◆ **ASSIGNED TASK**: Emit the entire listing verbatim.

═════ GIVEN INFORMATION

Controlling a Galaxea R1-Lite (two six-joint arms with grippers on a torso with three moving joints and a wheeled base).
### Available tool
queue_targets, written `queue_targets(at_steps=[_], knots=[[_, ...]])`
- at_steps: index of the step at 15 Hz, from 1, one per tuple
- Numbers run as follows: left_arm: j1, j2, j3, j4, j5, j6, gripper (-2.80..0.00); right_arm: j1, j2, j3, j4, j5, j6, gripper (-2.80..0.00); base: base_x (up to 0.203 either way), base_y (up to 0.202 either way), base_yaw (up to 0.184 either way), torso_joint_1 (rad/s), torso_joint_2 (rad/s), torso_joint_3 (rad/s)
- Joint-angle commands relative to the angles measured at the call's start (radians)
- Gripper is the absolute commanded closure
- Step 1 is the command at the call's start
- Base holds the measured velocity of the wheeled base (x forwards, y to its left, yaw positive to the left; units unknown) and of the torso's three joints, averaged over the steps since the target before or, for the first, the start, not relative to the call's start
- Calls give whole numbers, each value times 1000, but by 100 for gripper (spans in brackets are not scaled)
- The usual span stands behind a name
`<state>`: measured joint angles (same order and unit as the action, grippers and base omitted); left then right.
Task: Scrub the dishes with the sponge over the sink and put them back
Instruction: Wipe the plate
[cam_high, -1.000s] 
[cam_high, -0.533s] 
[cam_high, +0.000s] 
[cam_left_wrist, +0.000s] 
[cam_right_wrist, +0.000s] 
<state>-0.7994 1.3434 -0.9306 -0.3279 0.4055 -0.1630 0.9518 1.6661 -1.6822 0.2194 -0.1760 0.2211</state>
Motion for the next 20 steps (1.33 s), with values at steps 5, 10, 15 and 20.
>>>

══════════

◆ **RESPONSE AREA**:
Controlling a Galaxea R1-Lite (two six-joint arms with grippers on a torso with three moving joints and a wheeled base).
### Available tool
queue_targets, written `queue_targets(at_steps=[_], knots=[[_, ...]])`
- at_steps: index of the step at 15 Hz, from 1, one per tuple
- Numbers run as follows: left_arm: j1, j2, j3, j4, j5, j6, gripper (-2.80..0.00); right_arm: j1, j2, j3, j4, j5, j6, gripper (-2.80..0.00); base: base_x (up to 0.203 either way), base_y (up to 0.202 either way), base_yaw (up to 0.184 either way), torso_joint_1 (rad/s), torso_joint_2 (rad/s), torso_joint_3 (rad/s)
- Joint-angle commands relative to the angles measured at the call's start (radians)
- Gripper is the absolute commanded closure
- Step 1 is the command at the call's start
- Base holds the measured velocity of the wheeled base (x forwards, y to its left, yaw positive to the left; units unknown) and of the torso's three joints, averaged over the steps since the target before or, for the first, the start, not relative to the call's start
- Calls give whole numbers, each value times 1000, but by 100 for gripper (spans in brackets are not scaled)
- The usual span stands behind a name
`<state>`: measured joint angles (same order and unit as the action, grippers and base omitted); left then right.
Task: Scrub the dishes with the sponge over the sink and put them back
Instruction: Wipe the plate
[cam_high, -1.000s] 
[cam_high, -0.533s] 
[cam_high, +0.000s] 
[cam_left_wrist, +0.000s] 
[cam_right_wrist, +0.000s] 
<state>-0.7994 1.3434 -0.9306 -0.3279 0.4055 -0.1630 0.9518 1.6661 -1.6822 0.2194 -0.1760 0.2211</state>
Motion for the next 20 steps (1.33 s), with values at steps 5, 10, 15 and 20.
>>>

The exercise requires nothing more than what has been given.